The result of one-way deterministic sensitivity analysis for the PD-L1 test-based strategy (C) versus docetaxel (A). ICER, incremental cost-effectiveness ratio; WTP, willingness-to-pay; QALY, quality-adjusted life-year; PFS, progression-free survival; PS, progressed survival; PD-L1, programmed death ligand 1; TPS, tumor proportion score.

The patient weight, utility for PFS state, discount rate, proportion of patients with a PD-L1 TPS ≥1%, and the utility for the PS state also had considerable influences on the ICERs. Other variables, namely, the risk of AEs, costs other than drug acquisition cost, and decreased utility related to grade III/IV AEs had minimal influence on the ICERs. The results indicated that the lower or upper limits of any tested variable failed to result in the ICERs for the PD-L1 test-based strategy (C) vs docetaxel (A) to be lower than the WTP for general regions. However, the lower limits of the cost of nivolumab (4.5 mg/kg per cycle) produced an ICER below the WTP for affluent regions.

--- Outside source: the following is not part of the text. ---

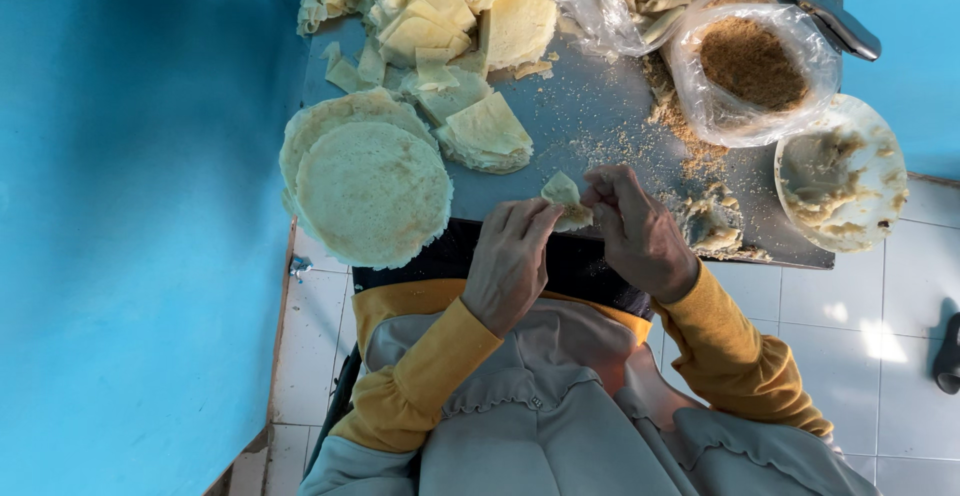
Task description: The person sits at a work table and assembles filled pastries. They pick up small flat dough pieces one at a time, dip or press them into a container of brown sugar powder, and place the coated pieces onto round flat dough bases, repeating this cycle continuously.
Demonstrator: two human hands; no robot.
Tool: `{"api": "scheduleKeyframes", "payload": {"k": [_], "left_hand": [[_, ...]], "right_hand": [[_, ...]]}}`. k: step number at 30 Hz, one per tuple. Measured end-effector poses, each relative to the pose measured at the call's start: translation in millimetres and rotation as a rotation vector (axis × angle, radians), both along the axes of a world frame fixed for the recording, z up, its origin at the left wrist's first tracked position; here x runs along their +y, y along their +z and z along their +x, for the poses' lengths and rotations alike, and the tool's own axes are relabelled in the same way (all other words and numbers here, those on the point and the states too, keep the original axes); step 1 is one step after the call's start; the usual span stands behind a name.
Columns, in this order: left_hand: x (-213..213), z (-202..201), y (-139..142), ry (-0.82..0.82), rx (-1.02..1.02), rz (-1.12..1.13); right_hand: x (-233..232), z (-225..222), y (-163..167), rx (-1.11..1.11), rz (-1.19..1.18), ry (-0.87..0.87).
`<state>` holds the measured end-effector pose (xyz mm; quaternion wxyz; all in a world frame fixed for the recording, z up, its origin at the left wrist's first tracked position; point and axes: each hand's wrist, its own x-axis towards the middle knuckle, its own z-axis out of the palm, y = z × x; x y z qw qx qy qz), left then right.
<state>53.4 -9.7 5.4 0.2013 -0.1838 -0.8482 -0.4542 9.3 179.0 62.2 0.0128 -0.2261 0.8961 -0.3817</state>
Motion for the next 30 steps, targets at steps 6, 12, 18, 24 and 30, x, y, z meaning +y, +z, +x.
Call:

Probabilistic Sensitivity Analysis

In performing the PSA for the PD-L1 test base case, compared with docetaxel (A), the cost-effective probabilities of PD-L1 test-based strategy (C) were 16 and 4% when the WTP was CNY 212,667 (USD 30,828)/QALY and CNY 492,656 (USD 71,415)/QALY, respectively ( ).

Figure 4

(A) The cost-effectiveness probability achieved by the PD-L1 test-based strategy (C) and nivolumab (B) compared to docetaxel (A) at different WTP thresholds. QALY, quality adjusted life-year; WTP, willingness-to-pay; PD-L1, programmed death ligand.

In performing the PSA for the no PD-L1 test base case, compared with docetaxel (A), cost-effective probabilities of nivolumab (B) were nearly 14% when WTP was CNY 492,656 (USD 71,415)/QALY, and zero when WTP was CNY 212,667 (USD 30,828)/QALY ( ).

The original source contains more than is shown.